## Aim of the task
Search the records for the string "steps" and copy every line where it turns up.

## Available data
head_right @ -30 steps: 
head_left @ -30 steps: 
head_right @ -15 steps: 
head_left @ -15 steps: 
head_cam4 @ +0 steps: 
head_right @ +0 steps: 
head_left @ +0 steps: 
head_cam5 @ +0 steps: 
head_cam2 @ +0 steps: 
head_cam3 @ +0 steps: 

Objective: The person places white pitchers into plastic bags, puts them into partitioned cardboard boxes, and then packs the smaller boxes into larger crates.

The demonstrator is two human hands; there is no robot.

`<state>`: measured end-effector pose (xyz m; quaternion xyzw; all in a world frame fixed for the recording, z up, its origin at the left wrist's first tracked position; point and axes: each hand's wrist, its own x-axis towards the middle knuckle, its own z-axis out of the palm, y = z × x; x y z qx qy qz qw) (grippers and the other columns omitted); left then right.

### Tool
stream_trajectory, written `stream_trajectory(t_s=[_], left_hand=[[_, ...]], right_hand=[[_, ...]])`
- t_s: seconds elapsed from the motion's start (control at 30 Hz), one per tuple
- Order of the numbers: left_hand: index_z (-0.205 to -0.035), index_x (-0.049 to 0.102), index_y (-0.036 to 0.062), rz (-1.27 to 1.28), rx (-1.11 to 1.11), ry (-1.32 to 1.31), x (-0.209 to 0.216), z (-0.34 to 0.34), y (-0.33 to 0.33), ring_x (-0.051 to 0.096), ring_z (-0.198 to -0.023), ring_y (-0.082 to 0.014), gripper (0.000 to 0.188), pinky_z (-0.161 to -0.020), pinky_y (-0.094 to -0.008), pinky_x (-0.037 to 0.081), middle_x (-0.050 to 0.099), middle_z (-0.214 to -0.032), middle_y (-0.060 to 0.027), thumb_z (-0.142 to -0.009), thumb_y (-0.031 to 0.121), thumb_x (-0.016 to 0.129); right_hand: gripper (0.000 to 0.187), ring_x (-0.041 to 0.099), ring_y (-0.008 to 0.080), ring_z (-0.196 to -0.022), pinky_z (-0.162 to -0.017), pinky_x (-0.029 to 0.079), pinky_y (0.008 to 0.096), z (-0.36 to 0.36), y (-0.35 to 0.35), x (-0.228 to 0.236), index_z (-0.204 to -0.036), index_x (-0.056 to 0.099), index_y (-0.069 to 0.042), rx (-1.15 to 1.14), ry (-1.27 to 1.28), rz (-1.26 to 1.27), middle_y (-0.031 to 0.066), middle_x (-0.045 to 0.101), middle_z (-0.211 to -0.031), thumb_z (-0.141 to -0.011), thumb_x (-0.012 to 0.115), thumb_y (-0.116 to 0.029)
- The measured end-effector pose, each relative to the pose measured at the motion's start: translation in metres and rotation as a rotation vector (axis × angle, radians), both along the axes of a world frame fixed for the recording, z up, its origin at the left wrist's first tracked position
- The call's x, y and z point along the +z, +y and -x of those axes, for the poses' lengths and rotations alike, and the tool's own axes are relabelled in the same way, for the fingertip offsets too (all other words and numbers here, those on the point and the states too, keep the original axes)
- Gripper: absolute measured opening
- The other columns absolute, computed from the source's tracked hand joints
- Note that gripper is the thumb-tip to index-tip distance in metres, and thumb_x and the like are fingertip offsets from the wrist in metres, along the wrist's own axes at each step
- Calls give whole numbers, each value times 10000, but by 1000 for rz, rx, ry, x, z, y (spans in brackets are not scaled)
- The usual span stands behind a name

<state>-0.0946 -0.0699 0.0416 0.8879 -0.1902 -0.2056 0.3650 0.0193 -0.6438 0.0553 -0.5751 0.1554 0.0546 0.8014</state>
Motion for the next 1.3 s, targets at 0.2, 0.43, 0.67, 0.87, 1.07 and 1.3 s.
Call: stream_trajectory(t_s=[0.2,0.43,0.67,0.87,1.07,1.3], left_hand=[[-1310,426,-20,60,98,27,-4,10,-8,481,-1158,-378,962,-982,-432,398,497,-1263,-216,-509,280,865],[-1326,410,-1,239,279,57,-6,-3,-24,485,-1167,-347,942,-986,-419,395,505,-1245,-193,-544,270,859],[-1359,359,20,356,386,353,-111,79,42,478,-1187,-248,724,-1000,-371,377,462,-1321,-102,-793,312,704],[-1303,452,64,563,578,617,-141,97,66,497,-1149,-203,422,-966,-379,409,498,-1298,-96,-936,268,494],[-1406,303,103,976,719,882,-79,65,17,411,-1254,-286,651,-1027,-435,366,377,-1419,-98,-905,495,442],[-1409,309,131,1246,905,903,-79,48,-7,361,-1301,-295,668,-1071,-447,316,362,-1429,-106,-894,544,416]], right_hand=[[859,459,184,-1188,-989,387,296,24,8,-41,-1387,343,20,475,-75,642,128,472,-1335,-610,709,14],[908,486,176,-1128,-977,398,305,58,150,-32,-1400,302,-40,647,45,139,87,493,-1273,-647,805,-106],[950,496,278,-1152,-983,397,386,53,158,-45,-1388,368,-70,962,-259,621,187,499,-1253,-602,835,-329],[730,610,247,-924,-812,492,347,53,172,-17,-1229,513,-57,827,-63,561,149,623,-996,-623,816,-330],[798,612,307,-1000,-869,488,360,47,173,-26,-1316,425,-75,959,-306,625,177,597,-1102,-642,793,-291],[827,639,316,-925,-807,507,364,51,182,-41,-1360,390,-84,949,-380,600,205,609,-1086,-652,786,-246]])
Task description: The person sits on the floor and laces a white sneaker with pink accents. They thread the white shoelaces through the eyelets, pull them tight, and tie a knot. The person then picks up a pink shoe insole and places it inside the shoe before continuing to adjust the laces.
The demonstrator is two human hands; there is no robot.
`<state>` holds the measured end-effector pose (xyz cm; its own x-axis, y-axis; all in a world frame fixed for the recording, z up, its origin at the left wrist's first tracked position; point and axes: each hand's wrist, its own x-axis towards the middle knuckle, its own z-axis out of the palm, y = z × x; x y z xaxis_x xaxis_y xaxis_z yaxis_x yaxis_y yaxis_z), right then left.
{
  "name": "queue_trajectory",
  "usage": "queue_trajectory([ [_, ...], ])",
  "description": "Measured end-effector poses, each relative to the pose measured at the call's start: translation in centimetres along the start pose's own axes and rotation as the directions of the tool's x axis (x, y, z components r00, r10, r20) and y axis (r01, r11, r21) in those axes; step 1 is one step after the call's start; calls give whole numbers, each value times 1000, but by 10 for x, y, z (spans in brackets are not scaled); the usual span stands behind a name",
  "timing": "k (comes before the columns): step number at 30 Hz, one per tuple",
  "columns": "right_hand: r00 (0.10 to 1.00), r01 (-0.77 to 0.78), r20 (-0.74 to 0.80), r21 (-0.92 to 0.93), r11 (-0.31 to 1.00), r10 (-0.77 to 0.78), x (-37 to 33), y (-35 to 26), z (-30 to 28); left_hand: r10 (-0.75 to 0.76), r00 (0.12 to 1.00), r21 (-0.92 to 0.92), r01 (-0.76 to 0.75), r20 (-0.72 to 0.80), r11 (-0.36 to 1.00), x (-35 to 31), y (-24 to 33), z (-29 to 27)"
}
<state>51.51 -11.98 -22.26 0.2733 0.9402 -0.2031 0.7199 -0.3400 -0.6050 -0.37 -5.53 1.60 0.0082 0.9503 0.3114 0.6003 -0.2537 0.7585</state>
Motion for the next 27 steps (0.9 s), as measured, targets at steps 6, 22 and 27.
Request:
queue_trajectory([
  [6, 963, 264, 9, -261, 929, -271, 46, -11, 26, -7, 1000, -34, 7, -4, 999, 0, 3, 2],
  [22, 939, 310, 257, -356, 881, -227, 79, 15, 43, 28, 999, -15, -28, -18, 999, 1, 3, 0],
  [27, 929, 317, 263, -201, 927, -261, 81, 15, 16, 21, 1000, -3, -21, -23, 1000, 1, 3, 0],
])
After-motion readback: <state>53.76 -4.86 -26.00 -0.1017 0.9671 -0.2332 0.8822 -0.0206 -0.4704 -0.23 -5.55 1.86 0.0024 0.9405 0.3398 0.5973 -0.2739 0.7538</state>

## Task answer
head_right @ -30 steps: 
head_left @ -30 steps: 
head_right @ -15 steps: 
head_left @ -15 steps: 
head_cam4 @ +0 steps: 
head_right @ +0 steps: 
head_left @ +0 steps: 
head_cam5 @ +0 steps: 
head_cam2 @ +0 steps: 
head_cam3 @ +0 steps: 
Motion for the next 27 steps (0.9 s), as measured, targets at steps 6, 22 and 27.

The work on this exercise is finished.